**Items listed in a dataset:**
----
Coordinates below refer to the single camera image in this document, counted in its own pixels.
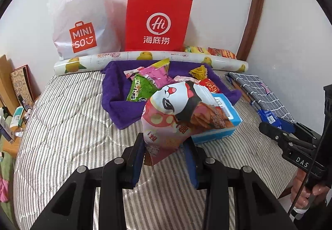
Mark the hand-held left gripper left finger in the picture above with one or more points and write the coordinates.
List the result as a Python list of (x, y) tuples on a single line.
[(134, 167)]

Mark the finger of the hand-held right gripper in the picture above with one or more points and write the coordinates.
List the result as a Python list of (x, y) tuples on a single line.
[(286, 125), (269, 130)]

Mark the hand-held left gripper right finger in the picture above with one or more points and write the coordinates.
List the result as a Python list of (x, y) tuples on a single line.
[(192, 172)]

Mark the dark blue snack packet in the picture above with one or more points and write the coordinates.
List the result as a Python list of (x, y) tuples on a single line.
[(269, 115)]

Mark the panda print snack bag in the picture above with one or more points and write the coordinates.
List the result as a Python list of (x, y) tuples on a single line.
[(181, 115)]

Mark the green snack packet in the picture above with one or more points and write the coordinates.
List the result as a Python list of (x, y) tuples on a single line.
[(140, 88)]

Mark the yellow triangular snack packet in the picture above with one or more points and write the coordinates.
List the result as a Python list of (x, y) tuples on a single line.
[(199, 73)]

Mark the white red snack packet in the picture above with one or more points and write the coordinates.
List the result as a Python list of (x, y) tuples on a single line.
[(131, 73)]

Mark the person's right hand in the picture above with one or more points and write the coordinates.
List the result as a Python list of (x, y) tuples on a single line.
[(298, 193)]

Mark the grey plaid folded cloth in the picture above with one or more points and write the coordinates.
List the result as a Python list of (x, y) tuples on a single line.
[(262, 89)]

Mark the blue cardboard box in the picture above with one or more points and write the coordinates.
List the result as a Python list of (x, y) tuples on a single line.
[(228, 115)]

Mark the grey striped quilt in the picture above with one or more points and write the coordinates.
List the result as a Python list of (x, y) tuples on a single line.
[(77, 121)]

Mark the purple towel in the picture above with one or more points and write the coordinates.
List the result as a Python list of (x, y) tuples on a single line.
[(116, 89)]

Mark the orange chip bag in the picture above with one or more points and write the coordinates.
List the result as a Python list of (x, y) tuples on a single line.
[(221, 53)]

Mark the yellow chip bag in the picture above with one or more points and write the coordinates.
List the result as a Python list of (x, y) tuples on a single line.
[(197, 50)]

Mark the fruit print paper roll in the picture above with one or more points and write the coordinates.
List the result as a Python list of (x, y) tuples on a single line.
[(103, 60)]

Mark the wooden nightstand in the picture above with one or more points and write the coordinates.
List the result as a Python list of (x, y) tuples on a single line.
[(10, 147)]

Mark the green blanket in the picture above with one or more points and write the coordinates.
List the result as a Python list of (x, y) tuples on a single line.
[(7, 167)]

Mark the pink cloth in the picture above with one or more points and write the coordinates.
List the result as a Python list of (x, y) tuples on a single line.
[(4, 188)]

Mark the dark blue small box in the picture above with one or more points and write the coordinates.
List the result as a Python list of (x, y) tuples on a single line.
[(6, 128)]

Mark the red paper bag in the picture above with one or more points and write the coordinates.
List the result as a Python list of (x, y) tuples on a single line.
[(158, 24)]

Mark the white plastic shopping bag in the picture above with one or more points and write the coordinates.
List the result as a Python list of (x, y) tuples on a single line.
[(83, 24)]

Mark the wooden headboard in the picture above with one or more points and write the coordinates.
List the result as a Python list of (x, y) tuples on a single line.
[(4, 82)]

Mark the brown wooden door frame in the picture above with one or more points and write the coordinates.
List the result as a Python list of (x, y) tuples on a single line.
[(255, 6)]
----
I would like the data copied exactly as it stands, with no pictures included.

**OUTPUT:**
Coordinates below refer to the single camera image in this document, counted in its own pixels.
Mark the hand-held left gripper left finger in the picture above with one or more points and write the coordinates.
List the result as a Python list of (x, y) tuples on a single line.
[(134, 167)]

Mark the finger of the hand-held right gripper in the picture above with one or more points and write the coordinates.
List the result as a Python list of (x, y) tuples on a single line.
[(286, 125), (269, 130)]

Mark the hand-held left gripper right finger in the picture above with one or more points and write the coordinates.
List the result as a Python list of (x, y) tuples on a single line.
[(192, 172)]

Mark the dark blue snack packet in the picture above with one or more points and write the coordinates.
List the result as a Python list of (x, y) tuples on a single line.
[(269, 115)]

Mark the panda print snack bag in the picture above with one or more points and write the coordinates.
List the result as a Python list of (x, y) tuples on a single line.
[(181, 115)]

Mark the green snack packet in the picture above with one or more points and write the coordinates.
List the result as a Python list of (x, y) tuples on a single line.
[(140, 88)]

Mark the yellow triangular snack packet in the picture above with one or more points and write the coordinates.
List the result as a Python list of (x, y) tuples on a single line.
[(199, 73)]

Mark the white red snack packet in the picture above with one or more points and write the coordinates.
List the result as a Python list of (x, y) tuples on a single line.
[(131, 73)]

Mark the person's right hand in the picture above with one or more points and write the coordinates.
List the result as a Python list of (x, y) tuples on a single line.
[(298, 193)]

Mark the grey plaid folded cloth in the picture above with one or more points and write the coordinates.
List the result as a Python list of (x, y) tuples on a single line.
[(262, 89)]

Mark the blue cardboard box in the picture above with one or more points and write the coordinates.
List the result as a Python list of (x, y) tuples on a single line.
[(228, 115)]

Mark the grey striped quilt in the picture above with one or more points and write the coordinates.
List the result as a Python list of (x, y) tuples on a single line.
[(77, 121)]

Mark the purple towel in the picture above with one or more points and write the coordinates.
List the result as a Python list of (x, y) tuples on a single line.
[(116, 89)]

Mark the orange chip bag in the picture above with one or more points and write the coordinates.
List the result as a Python list of (x, y) tuples on a single line.
[(221, 53)]

Mark the yellow chip bag in the picture above with one or more points and write the coordinates.
List the result as a Python list of (x, y) tuples on a single line.
[(197, 50)]

Mark the fruit print paper roll in the picture above with one or more points and write the coordinates.
List the result as a Python list of (x, y) tuples on a single line.
[(103, 60)]

Mark the wooden nightstand in the picture above with one or more points and write the coordinates.
List the result as a Python list of (x, y) tuples on a single line.
[(10, 147)]

Mark the green blanket in the picture above with one or more points and write the coordinates.
List the result as a Python list of (x, y) tuples on a single line.
[(7, 167)]

Mark the pink cloth in the picture above with one or more points and write the coordinates.
List the result as a Python list of (x, y) tuples on a single line.
[(4, 188)]

Mark the dark blue small box in the picture above with one or more points and write the coordinates.
List the result as a Python list of (x, y) tuples on a single line.
[(6, 128)]

Mark the red paper bag in the picture above with one or more points and write the coordinates.
List the result as a Python list of (x, y) tuples on a single line.
[(158, 24)]

Mark the white plastic shopping bag in the picture above with one or more points and write the coordinates.
List the result as a Python list of (x, y) tuples on a single line.
[(83, 24)]

Mark the wooden headboard in the picture above with one or more points and write the coordinates.
List the result as a Python list of (x, y) tuples on a single line.
[(4, 82)]

Mark the brown wooden door frame in the picture above with one or more points and write the coordinates.
List the result as a Python list of (x, y) tuples on a single line.
[(255, 6)]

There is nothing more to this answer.